At the Wartburg, Luther complained of having been very much troubled by the Satanic arts. When he was at work upon his translation of the Bible, or upon his sermons, or engaged in his devotions, the devil was always making disturbances on the stairs or in the room. One day, after a hard spell of study, he lay down to sleep in his bed, when the devil began pelting him with hazel-nuts, a sack of which had been brought to him a few hours before by an attendant. He invoked, however, the name of Christ, and lay down again in bed. There were other more curious and more doubtful recipes for driving away Satan and his emissaries. Luther is never tired of urging that contemptuous treatment and rude chaff are among the most efficacious methods.

There was, he relates, a poor soothsayer, to whom the devil came in visible form, and offered great wealth provided that he would deny Christ and never more do penance. The devil provided him with a crystal, by which he could foretell events, and thus become rich. This he did; but Nemesis awaited him, for the devil deceived him one day, and caused him to denounce certain innocent persons as thieves. In consequence, he was thrown into prison, where he revealed the compact that he had made, and called for a confessor. The two chief forms in which the devil appeared were, according to Luther, those of a snake and a sheep. He further goes into the question of the population of devils in different countries. On the top of the Pilatus at Luzern, he says, is a black pond, which is one of the devil’s favourite abodes. In Luther’s own country there is also a high mountain, the Poltersberg, with a similar pond. When a stone is thrown into this pond, a great tempest arises, which often devastates the whole neighbourhood. He also alleges Prussia to be full of evil spirits (!!).

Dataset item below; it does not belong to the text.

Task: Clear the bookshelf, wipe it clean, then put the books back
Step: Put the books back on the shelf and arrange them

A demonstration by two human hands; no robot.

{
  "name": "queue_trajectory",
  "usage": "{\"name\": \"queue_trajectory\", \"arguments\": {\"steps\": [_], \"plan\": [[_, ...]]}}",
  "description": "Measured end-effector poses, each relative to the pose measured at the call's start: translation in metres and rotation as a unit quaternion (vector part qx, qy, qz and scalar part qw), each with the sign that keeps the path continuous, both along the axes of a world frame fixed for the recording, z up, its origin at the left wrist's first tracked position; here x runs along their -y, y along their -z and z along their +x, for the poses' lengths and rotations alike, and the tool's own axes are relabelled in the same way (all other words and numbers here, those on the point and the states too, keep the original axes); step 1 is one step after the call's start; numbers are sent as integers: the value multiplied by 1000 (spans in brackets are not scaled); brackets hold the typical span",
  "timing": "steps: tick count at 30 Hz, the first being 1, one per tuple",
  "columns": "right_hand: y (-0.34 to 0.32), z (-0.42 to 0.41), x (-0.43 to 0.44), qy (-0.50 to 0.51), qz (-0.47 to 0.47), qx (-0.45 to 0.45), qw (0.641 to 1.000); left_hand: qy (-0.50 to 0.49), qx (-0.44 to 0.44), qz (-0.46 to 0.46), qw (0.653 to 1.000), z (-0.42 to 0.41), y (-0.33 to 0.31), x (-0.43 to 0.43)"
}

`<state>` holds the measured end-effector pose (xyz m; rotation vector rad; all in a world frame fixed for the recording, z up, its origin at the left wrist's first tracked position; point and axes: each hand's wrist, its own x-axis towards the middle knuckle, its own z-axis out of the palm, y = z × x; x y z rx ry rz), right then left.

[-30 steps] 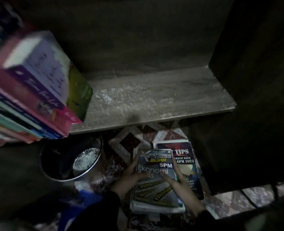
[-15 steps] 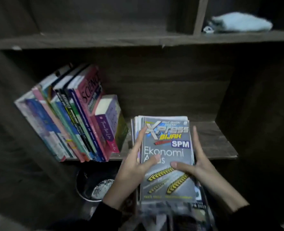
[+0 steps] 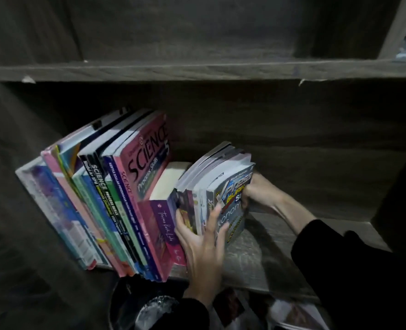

Devilish changelings, Luther said, were often placed by Satan in the cradles of human children. “Some maids he often plunges into the water, and keeps them with him until they have borne a child.” These children are placed in the beds of mortals, and the true children are taken out and hurried away. “But,” he adds, “such changelings are said not to live more than to the eighteenth or nineteenth year.” As a practical application of this, it may be mentioned that Luther advised the drowning of a certain child of twelve years old, on the ground of its being a devil’s changeling. Somnambulism is, with Luther, the result of diabolical agency. “Formerly,” says he, “the Papists, being superstitious people, alleged that persons thus afflicted had not been properly baptized, or had been baptized by a drunken priest.” The irony of the reference to superstition, considering the “great reformer’s” own position, will not be lost upon the reader.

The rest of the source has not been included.